WORK ITEM: Report only the number of lines that contain the string "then" in the records below.

MATERIAL TO PROCESS:
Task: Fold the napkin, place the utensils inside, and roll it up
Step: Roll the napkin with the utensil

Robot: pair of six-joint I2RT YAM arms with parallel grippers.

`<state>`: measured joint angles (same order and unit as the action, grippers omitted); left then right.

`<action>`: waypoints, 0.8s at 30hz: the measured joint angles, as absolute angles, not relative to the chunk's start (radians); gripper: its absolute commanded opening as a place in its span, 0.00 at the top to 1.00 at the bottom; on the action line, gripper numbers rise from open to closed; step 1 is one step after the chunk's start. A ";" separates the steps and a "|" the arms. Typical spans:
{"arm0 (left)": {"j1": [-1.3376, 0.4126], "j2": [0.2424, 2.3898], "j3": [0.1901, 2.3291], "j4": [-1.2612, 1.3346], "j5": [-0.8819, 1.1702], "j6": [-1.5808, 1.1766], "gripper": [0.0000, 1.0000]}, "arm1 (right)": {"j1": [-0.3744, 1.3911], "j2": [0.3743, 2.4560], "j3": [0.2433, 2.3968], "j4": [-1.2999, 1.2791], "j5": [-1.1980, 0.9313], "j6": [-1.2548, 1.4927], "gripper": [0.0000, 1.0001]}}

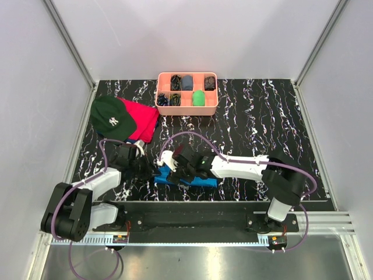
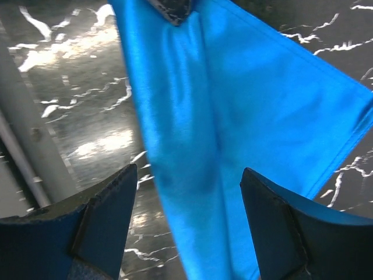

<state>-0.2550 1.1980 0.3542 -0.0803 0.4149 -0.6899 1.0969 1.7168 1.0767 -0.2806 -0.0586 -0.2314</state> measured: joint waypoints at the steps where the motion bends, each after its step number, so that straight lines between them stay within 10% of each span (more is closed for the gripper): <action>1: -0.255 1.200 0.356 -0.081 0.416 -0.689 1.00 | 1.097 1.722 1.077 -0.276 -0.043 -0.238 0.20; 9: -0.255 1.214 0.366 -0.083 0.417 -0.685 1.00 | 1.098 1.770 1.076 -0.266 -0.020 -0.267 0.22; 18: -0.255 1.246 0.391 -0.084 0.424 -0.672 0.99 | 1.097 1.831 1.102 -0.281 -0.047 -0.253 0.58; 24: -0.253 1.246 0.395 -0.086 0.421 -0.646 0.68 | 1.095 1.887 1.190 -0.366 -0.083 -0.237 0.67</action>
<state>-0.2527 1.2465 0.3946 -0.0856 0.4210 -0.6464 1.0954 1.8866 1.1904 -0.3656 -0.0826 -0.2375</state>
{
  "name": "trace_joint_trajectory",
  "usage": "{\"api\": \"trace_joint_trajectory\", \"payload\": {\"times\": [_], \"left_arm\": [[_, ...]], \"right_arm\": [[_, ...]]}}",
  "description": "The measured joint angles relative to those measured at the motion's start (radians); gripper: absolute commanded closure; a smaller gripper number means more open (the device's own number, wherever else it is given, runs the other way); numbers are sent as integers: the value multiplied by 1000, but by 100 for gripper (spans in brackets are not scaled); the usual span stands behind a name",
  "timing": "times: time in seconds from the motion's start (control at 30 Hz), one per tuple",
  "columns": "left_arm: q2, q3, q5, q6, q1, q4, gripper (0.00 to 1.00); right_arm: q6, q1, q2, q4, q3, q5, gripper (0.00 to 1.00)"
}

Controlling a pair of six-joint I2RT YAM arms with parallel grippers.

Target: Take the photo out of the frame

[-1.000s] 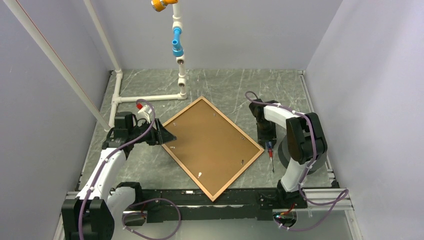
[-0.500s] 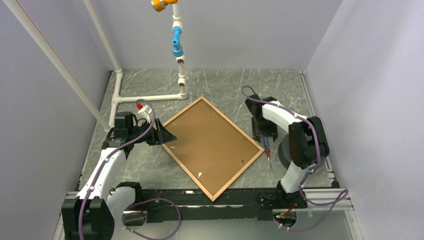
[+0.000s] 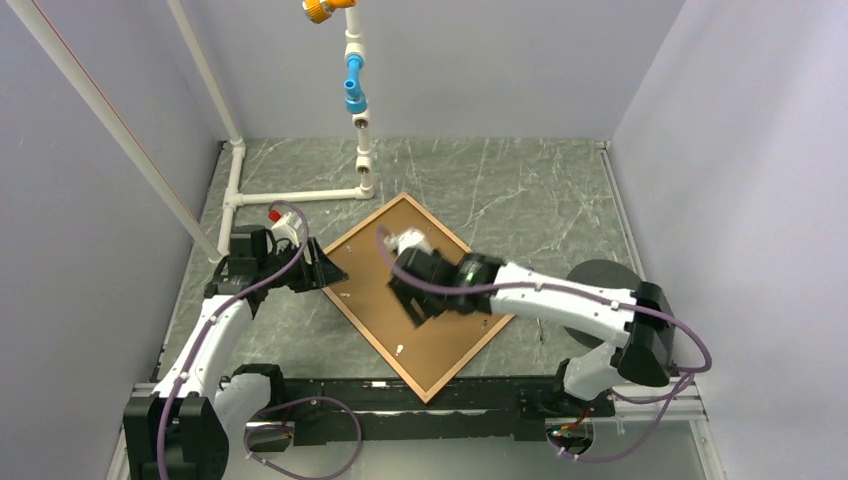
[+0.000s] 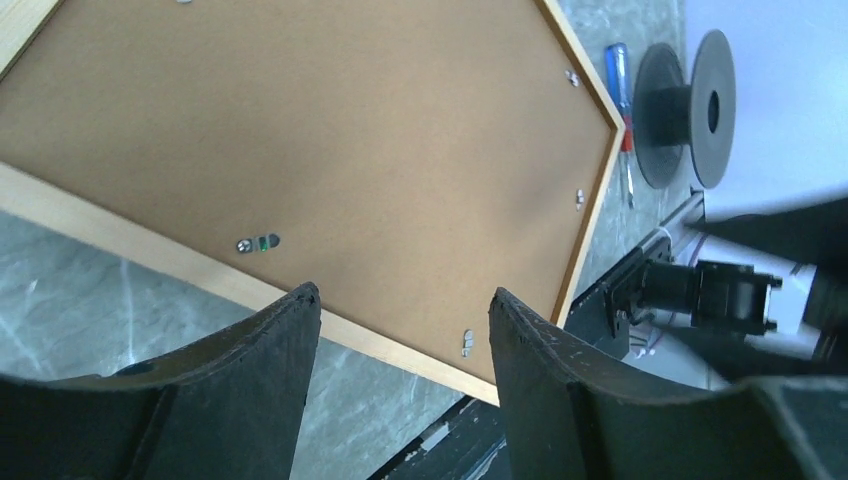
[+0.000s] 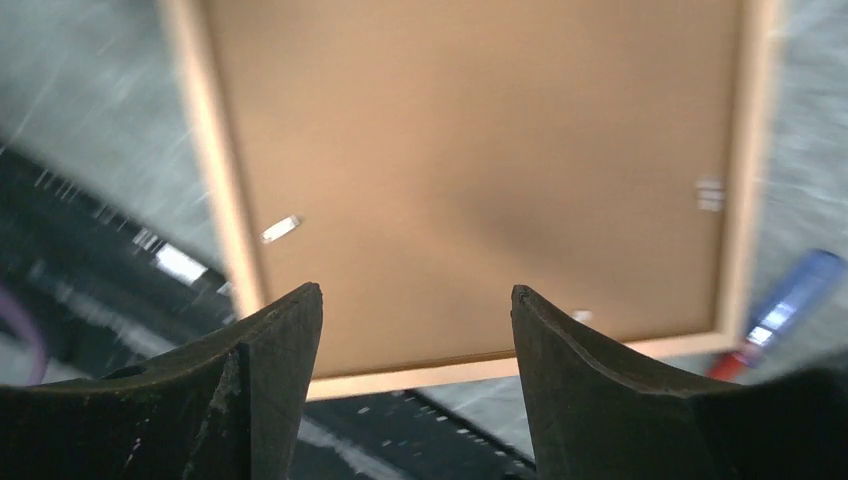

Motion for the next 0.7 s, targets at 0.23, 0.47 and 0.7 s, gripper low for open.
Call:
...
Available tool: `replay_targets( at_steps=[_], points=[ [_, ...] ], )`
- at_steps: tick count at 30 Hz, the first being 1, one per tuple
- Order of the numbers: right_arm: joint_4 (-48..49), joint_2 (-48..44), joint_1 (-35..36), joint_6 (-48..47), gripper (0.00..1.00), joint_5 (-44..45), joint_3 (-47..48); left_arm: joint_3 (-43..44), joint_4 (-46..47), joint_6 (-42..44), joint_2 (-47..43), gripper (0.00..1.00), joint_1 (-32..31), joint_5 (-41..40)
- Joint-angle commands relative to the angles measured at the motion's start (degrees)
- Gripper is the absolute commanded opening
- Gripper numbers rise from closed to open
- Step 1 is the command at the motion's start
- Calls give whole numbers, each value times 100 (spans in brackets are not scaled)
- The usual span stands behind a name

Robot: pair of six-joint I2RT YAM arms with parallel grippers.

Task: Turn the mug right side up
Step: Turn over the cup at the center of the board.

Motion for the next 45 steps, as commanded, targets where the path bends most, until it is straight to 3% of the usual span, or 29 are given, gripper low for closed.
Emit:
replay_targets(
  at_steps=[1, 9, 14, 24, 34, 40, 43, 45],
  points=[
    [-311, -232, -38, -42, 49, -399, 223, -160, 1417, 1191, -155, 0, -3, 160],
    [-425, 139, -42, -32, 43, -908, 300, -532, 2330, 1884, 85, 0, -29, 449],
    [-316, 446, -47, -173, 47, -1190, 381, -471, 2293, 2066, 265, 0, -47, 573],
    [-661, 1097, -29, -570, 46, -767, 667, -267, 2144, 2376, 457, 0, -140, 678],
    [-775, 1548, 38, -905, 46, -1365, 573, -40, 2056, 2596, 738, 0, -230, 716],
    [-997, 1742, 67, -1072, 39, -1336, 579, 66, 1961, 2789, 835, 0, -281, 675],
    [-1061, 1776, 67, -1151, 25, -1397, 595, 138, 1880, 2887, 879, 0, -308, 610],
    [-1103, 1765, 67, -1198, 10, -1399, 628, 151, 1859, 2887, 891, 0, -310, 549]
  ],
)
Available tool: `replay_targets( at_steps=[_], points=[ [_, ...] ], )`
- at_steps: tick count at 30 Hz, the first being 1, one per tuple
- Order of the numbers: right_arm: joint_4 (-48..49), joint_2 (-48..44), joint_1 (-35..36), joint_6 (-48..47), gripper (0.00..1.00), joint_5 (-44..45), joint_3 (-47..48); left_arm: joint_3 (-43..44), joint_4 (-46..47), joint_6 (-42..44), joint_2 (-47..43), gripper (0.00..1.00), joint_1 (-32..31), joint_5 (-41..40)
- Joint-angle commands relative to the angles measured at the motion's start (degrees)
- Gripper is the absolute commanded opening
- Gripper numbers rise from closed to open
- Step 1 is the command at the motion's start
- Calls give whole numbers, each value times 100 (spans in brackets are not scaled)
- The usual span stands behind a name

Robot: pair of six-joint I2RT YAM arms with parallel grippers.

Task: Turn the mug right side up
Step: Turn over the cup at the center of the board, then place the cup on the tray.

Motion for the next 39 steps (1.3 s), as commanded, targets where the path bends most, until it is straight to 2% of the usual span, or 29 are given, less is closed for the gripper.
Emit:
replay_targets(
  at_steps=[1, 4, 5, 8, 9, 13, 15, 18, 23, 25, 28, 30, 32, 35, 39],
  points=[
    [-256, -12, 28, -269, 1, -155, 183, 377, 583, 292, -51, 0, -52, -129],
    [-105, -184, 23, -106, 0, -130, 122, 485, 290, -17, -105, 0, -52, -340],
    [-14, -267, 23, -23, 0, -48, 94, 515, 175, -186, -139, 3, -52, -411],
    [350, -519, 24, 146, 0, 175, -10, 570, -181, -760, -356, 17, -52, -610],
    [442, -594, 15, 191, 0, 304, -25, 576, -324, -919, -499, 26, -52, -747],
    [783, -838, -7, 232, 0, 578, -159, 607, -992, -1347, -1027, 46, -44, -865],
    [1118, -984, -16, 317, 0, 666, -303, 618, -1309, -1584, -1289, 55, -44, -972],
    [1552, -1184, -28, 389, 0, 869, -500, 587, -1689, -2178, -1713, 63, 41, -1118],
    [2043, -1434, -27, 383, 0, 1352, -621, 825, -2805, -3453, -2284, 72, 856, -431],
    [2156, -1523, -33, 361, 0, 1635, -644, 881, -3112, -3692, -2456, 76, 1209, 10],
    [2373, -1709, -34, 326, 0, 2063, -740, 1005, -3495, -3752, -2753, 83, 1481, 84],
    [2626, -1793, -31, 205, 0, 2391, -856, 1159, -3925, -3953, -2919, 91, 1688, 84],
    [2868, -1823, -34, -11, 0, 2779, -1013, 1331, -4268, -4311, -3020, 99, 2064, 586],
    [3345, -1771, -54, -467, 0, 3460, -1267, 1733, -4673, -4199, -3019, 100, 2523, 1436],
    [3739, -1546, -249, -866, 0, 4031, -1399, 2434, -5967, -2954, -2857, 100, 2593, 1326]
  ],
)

REPLY TO THE EXERCISE: 2